Distributed Quantum Computing Algorithms for Quantum Dynamics using Tensor Networks

Quantum nuclear dynamics plays a vital role in biological, materials, and atmospheric systems. For example, the rate-limiting step in fatty acid oxidation by soybean lipoxygenase-1 involves hydrogen transfer influenced by quantum tunneling. Similarly, hydrogen transfer governs key processes in nitrogen fixation and artificial photosynthesis. However, simulating such dynamics is computationally demanding, as the cost grows exponentially with the number of nuclear degrees of freedom. This challenge, often called the curse of dimensionality, is compounded by the need to compute accurate potential energy surfaces through electronic structure calculations over many nuclear configurations.

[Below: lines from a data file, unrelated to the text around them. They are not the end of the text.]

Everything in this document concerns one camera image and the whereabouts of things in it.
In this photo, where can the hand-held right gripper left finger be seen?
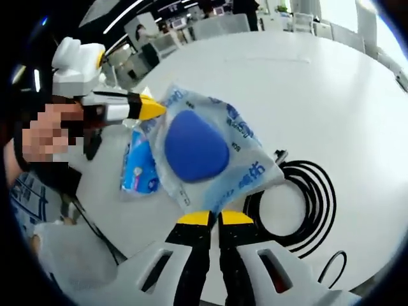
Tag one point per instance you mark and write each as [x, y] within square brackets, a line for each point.
[191, 255]

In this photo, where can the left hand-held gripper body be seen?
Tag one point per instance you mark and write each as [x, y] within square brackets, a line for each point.
[75, 70]

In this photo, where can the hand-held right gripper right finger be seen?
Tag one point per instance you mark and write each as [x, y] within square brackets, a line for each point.
[236, 255]

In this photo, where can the light blue printed packet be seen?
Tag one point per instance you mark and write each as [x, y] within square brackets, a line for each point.
[137, 178]

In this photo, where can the clear packet with blue pad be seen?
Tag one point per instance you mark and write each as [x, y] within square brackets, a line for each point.
[197, 153]

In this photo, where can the white power strip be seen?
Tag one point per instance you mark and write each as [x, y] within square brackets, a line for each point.
[271, 59]

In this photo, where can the white table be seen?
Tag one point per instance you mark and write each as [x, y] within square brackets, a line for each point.
[318, 111]

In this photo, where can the green potted plant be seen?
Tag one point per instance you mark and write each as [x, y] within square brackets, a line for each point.
[282, 8]

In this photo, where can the white mesh chair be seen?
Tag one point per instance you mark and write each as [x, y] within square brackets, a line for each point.
[303, 22]

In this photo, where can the blue white wall poster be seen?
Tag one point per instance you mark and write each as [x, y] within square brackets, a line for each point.
[32, 197]

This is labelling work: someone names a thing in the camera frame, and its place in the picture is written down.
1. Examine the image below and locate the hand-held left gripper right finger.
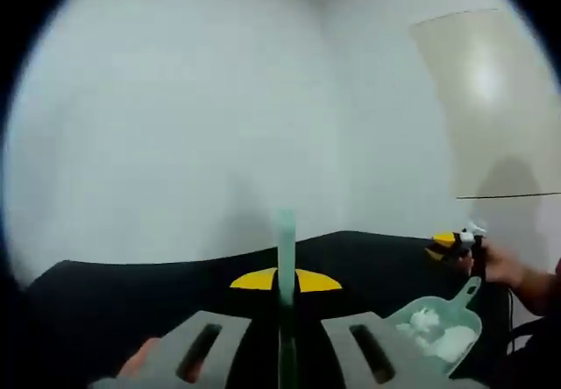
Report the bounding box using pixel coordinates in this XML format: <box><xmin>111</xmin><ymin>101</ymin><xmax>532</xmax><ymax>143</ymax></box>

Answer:
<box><xmin>294</xmin><ymin>268</ymin><xmax>451</xmax><ymax>389</ymax></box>

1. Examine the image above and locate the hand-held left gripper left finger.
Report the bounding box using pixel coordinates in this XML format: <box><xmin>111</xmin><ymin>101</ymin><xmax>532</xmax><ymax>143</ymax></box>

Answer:
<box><xmin>89</xmin><ymin>267</ymin><xmax>281</xmax><ymax>389</ymax></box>

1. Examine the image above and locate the green plastic dustpan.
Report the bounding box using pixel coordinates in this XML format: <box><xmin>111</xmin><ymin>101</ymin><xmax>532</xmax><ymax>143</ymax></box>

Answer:
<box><xmin>384</xmin><ymin>274</ymin><xmax>485</xmax><ymax>377</ymax></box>

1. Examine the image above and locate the white paper trash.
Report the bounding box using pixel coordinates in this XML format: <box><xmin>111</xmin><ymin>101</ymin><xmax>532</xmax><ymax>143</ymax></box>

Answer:
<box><xmin>395</xmin><ymin>306</ymin><xmax>443</xmax><ymax>351</ymax></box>
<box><xmin>427</xmin><ymin>323</ymin><xmax>479</xmax><ymax>364</ymax></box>

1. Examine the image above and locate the green broom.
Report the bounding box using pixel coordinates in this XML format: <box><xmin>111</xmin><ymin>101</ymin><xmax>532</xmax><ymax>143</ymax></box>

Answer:
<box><xmin>275</xmin><ymin>208</ymin><xmax>300</xmax><ymax>389</ymax></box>

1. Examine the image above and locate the black tabletop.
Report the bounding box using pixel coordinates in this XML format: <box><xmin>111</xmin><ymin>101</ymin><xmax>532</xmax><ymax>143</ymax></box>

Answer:
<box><xmin>19</xmin><ymin>230</ymin><xmax>512</xmax><ymax>389</ymax></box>

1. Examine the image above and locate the person's right hand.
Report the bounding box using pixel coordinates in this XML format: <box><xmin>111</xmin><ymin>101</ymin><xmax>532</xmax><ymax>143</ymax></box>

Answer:
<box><xmin>481</xmin><ymin>244</ymin><xmax>529</xmax><ymax>287</ymax></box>

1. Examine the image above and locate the person's left hand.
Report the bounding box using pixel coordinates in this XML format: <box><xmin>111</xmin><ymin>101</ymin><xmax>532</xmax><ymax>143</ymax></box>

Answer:
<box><xmin>118</xmin><ymin>337</ymin><xmax>165</xmax><ymax>381</ymax></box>

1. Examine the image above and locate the beige door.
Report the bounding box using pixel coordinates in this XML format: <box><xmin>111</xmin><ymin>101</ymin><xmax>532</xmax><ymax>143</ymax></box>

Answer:
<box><xmin>408</xmin><ymin>7</ymin><xmax>561</xmax><ymax>201</ymax></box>

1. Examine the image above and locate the person's dark top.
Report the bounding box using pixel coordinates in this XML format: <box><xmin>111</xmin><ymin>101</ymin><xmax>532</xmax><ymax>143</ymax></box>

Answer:
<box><xmin>510</xmin><ymin>255</ymin><xmax>561</xmax><ymax>389</ymax></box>

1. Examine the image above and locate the black cable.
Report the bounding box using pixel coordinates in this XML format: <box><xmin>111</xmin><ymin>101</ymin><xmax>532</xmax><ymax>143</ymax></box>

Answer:
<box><xmin>504</xmin><ymin>284</ymin><xmax>518</xmax><ymax>357</ymax></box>

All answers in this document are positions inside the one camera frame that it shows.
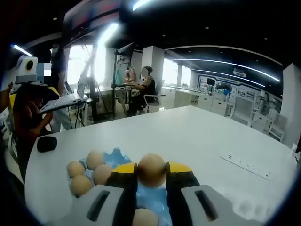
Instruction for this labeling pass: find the white mesh chair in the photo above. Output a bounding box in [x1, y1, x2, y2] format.
[268, 112, 289, 142]
[231, 96, 254, 127]

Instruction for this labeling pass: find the single brown egg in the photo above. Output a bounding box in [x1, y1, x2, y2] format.
[70, 175, 94, 197]
[67, 161, 86, 178]
[132, 208, 159, 226]
[137, 153, 167, 189]
[86, 150, 106, 170]
[93, 164, 113, 186]

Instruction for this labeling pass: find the grey laptop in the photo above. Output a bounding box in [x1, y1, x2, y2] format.
[39, 93, 88, 115]

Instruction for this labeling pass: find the white cabinet row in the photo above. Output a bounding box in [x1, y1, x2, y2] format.
[162, 86, 235, 118]

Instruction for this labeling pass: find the white power strip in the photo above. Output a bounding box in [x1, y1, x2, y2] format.
[220, 153, 275, 183]

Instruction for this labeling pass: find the person's left hand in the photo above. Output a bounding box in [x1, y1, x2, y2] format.
[0, 82, 12, 111]

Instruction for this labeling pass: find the black oval object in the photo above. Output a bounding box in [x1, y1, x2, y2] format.
[37, 136, 58, 153]

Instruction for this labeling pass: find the peach coloured object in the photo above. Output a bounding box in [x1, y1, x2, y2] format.
[124, 66, 137, 83]

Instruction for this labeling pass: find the blue egg tray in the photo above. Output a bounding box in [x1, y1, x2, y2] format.
[79, 147, 174, 226]

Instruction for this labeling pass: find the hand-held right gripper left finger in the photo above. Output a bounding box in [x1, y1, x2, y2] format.
[70, 161, 138, 226]

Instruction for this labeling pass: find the white office chair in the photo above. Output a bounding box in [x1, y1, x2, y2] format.
[143, 80, 165, 114]

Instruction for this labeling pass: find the black tripod stand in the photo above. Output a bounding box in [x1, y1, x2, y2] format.
[112, 46, 136, 123]

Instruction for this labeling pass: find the blue framed display wall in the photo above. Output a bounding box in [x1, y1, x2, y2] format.
[197, 72, 263, 99]

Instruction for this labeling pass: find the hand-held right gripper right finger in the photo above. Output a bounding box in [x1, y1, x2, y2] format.
[166, 161, 259, 226]

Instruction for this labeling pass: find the white table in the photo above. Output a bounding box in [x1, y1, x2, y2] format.
[24, 105, 299, 226]

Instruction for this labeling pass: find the white square pillar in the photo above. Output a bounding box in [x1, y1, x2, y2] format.
[281, 63, 301, 148]
[141, 46, 165, 110]

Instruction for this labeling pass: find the ceiling-mounted screen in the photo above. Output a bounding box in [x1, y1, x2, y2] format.
[63, 0, 123, 30]

Quantum computers offer a way forward by naturally encoding quantum states in exponentially large Hilbert spaces. Yet current NISQ devices are limited by noise, shallow qubit counts, and gate errors. To overcome this, hybrid quantum–classical strategies are essential.

In this work, we present a tensor-network-based framework that decomposes multidimensional wavefunctions and unitary operators into parallel one-dimensional components. Each reduced system is simulated independently on quantum hardware. As a proof of concept, we implement shared-proton dynamics on a two-dimensional potential surface using IonQ’s trapped-ion processor.